▶ Exercise objective
Search the data below for the string "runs". Extract every line that contains it.

▶ Supplied entries
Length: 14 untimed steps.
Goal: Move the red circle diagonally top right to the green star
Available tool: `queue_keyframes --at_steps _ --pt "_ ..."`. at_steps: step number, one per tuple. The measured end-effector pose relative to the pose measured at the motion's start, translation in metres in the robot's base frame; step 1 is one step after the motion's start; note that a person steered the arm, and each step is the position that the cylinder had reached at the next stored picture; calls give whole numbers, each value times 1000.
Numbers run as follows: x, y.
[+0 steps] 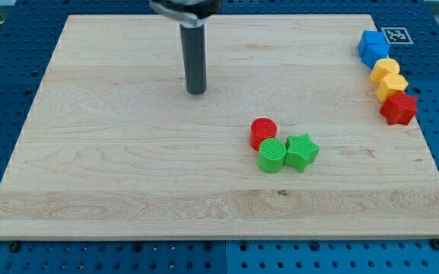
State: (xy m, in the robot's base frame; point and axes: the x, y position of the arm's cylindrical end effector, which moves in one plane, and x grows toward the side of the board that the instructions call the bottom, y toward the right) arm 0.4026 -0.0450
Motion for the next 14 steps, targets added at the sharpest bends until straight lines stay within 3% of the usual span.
queue_keyframes --at_steps 1,2,3,6,8,14 --pt "46 11" --pt "64 51" --pt "64 105" --pt "64 130" --pt "79 102" --pt "93 198"
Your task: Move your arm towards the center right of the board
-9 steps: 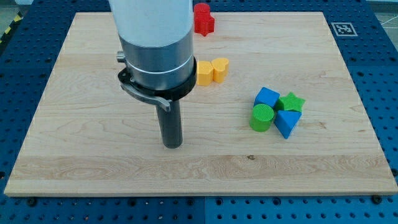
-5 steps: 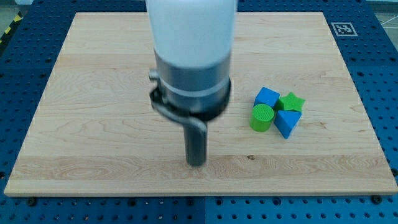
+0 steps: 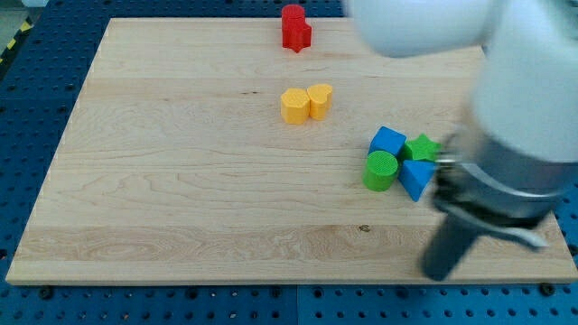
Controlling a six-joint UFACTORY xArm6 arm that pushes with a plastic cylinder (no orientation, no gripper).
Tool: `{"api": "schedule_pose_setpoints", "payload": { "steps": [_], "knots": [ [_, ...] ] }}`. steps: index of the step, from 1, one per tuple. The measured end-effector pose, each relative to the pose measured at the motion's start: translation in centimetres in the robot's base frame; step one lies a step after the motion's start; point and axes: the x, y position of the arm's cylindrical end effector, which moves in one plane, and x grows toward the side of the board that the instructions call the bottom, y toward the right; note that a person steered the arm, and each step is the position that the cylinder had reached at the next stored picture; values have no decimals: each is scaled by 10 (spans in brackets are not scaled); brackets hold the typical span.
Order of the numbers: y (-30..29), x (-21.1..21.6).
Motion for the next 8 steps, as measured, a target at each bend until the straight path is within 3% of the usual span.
{"api": "schedule_pose_setpoints", "payload": {
  "steps": [1, 2, 3, 6, 8],
  "knots": [
    [69, 0],
    [163, -43],
    [167, -67],
    [137, -243],
    [20, -254]
  ]
}}
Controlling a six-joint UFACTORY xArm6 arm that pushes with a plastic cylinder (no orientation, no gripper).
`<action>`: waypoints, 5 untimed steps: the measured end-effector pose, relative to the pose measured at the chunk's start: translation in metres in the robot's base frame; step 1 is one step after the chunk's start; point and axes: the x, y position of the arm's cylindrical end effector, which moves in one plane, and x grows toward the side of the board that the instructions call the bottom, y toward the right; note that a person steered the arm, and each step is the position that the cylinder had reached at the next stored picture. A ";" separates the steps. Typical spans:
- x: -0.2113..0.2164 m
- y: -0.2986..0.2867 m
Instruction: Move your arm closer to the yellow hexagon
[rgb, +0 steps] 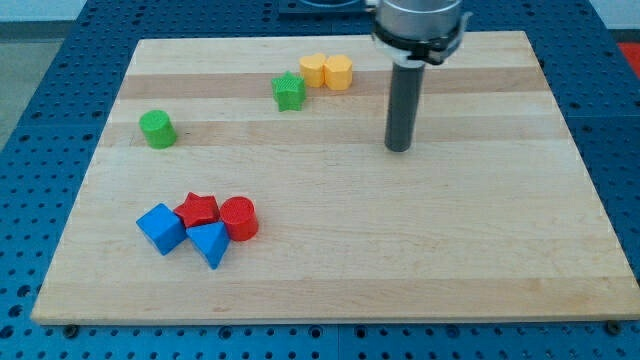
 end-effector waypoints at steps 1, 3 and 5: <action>-0.014 0.000; -0.209 0.000; -0.206 -0.011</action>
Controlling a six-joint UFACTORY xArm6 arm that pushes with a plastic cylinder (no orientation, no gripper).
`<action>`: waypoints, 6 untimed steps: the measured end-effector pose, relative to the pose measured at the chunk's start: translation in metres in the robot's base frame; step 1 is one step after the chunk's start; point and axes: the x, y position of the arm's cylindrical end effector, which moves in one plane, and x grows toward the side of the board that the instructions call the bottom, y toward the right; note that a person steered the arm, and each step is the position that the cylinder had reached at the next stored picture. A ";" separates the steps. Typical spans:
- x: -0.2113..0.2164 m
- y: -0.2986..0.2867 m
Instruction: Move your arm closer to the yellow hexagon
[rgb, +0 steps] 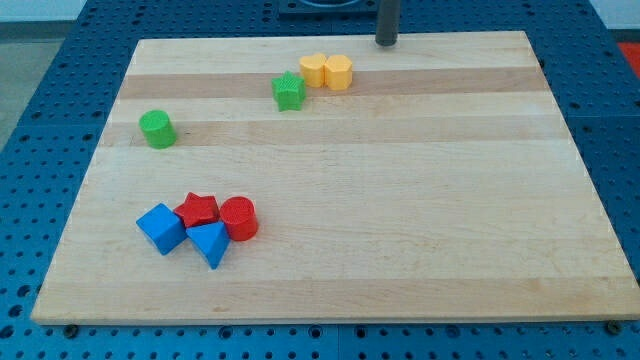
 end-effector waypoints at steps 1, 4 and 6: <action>0.011 -0.017; 0.031 -0.043; 0.061 -0.082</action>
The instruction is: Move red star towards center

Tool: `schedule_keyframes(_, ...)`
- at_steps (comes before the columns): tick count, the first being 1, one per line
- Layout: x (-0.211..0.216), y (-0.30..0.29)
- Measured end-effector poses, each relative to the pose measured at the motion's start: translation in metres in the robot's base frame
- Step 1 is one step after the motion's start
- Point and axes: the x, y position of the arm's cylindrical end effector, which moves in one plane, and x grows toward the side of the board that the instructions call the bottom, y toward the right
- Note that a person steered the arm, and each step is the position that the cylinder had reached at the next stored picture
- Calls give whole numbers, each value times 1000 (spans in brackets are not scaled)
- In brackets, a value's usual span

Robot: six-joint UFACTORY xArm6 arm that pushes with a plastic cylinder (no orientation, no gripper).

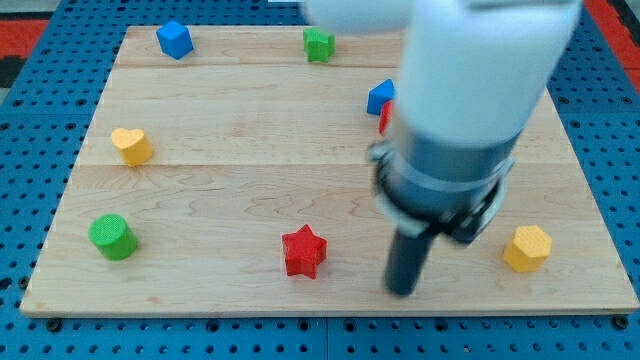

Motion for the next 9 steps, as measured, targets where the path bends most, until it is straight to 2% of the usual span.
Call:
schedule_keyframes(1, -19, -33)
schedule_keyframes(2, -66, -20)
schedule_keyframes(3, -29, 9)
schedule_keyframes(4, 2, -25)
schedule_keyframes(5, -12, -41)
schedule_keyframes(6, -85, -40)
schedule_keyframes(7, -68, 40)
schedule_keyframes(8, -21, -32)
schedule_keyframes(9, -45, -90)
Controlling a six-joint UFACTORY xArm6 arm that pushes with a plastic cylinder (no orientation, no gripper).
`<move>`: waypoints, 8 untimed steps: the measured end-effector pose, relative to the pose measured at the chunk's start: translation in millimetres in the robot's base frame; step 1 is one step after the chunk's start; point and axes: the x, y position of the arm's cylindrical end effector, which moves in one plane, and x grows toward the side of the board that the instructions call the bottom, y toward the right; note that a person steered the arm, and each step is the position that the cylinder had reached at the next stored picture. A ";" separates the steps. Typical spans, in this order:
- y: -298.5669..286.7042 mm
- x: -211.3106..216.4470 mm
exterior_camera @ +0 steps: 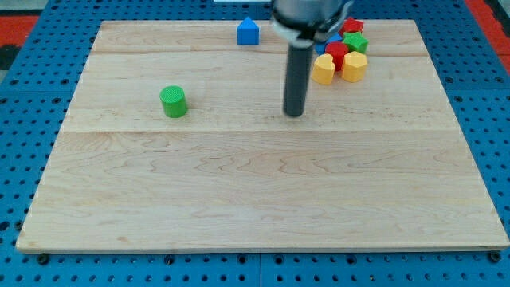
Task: Push the green circle closer to the group of blocks
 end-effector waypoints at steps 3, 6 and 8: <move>-189.2 -27.4; -12.3 -98.1; -14.1 -40.3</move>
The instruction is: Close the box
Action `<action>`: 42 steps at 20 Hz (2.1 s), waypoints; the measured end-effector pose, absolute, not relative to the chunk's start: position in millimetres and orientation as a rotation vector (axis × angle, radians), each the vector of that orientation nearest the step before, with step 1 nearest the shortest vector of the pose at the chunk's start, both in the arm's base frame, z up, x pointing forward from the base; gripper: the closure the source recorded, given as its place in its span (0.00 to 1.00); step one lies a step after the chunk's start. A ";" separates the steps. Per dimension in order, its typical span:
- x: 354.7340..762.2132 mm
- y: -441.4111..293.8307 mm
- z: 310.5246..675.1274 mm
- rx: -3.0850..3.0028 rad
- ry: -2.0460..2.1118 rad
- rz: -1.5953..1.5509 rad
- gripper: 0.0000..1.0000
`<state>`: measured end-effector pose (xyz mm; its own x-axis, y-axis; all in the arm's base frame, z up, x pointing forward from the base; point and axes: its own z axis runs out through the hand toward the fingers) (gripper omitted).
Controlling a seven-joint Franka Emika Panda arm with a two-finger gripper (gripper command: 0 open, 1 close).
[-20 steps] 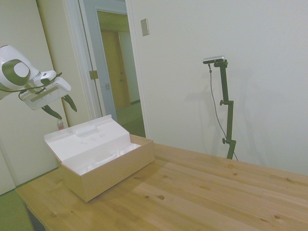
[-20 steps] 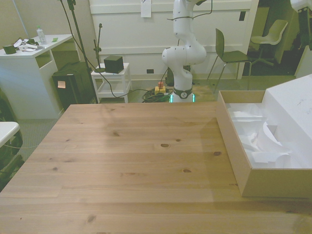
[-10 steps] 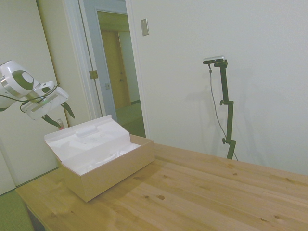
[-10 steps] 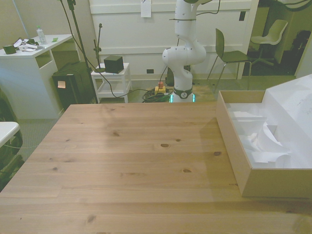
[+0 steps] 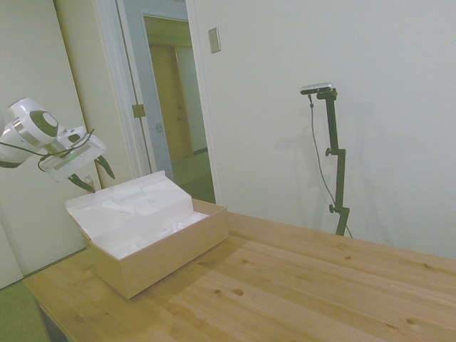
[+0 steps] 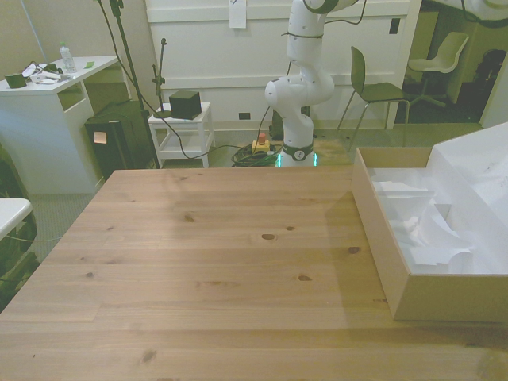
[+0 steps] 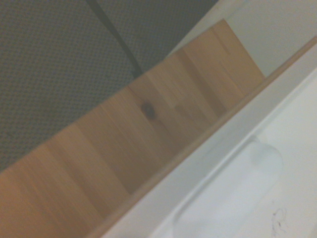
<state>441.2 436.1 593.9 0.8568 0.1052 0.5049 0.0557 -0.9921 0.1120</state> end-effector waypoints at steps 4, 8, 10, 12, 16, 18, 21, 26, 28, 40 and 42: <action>435.6 448.3 606.2 2.946 0.203 0.766 0.00; 455.0 458.7 577.9 2.936 0.257 0.699 0.00; 463.7 465.0 561.7 2.929 0.284 0.680 0.00; 468.4 470.7 549.9 2.923 0.303 0.670 0.00; 471.0 468.8 545.3 2.883 0.267 0.685 0.00; 476.6 451.7 556.7 2.852 0.185 0.707 0.00; 482.6 395.9 583.9 2.762 0.041 0.738 0.00; 476.3 275.0 610.7 2.644 -0.204 0.748 0.00; 466.2 234.5 609.4 2.618 -0.281 0.729 0.00; 409.8 0.4 513.4 2.863 -0.850 0.572 0.00; 405.8 -20.8 505.6 2.971 -0.857 0.565 0.00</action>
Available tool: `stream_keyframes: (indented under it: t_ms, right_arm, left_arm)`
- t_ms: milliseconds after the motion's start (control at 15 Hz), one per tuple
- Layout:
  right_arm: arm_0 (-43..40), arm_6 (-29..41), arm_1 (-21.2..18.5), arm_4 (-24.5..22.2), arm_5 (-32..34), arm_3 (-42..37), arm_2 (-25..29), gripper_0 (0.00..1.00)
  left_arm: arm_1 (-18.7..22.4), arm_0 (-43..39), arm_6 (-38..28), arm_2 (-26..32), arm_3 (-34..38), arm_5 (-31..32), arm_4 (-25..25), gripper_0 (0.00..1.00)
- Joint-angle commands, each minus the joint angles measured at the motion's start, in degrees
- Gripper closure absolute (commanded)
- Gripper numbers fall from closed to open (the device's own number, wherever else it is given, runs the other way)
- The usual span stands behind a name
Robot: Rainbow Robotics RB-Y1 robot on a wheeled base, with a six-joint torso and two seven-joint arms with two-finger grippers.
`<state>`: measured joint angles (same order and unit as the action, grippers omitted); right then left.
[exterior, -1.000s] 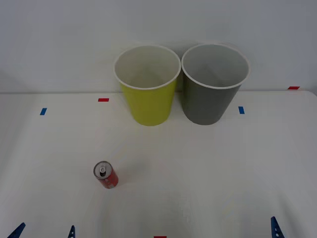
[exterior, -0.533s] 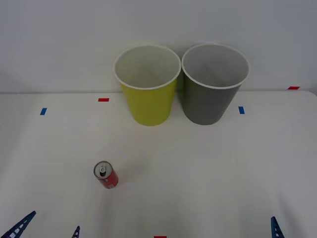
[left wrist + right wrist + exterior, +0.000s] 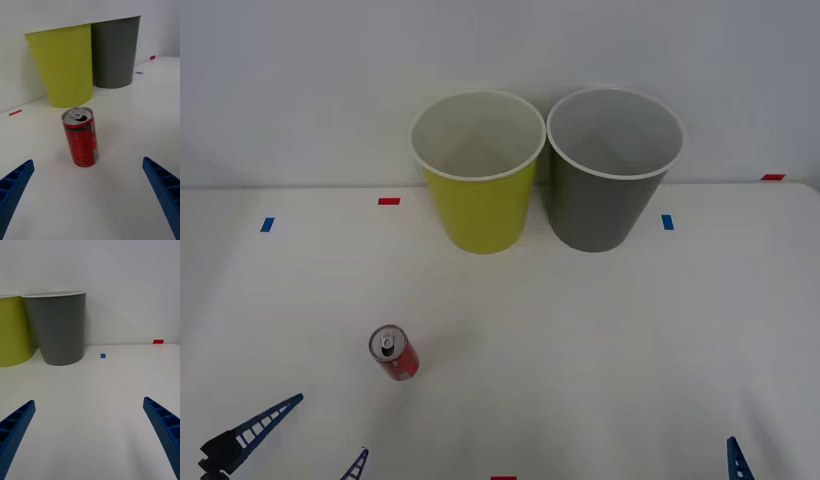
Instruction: Put cans in the gray bin and PET bottles in the light green bin.
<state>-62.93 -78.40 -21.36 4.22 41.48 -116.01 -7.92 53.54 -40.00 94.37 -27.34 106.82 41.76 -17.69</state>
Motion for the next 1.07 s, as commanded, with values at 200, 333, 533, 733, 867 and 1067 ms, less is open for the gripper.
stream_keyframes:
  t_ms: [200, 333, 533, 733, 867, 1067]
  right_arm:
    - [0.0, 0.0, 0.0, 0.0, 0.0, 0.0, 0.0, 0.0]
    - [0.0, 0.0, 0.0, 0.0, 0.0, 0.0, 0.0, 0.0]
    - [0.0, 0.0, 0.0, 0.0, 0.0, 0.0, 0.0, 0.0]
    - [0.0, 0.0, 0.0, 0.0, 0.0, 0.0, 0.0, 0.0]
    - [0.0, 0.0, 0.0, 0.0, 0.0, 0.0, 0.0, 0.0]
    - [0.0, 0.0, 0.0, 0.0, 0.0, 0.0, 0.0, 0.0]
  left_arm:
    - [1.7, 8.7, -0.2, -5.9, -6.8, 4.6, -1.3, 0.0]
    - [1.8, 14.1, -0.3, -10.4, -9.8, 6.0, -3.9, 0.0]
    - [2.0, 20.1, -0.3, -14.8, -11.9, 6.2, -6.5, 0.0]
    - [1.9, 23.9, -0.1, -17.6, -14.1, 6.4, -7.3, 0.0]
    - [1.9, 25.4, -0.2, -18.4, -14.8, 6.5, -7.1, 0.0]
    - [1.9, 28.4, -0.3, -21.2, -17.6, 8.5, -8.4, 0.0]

▶ Solution
`<state>`: measured end-effector pose (xyz mm; its own x-axis, y-axis; all in the arm's base frame, z up, x pointing forward from the base; point and axes: its own z axis runs out through the hand toward the fingers) (gripper omitted).
- Gripper numbers fall from closed to open (the device's own number, wherever else it is given, runs the other way)

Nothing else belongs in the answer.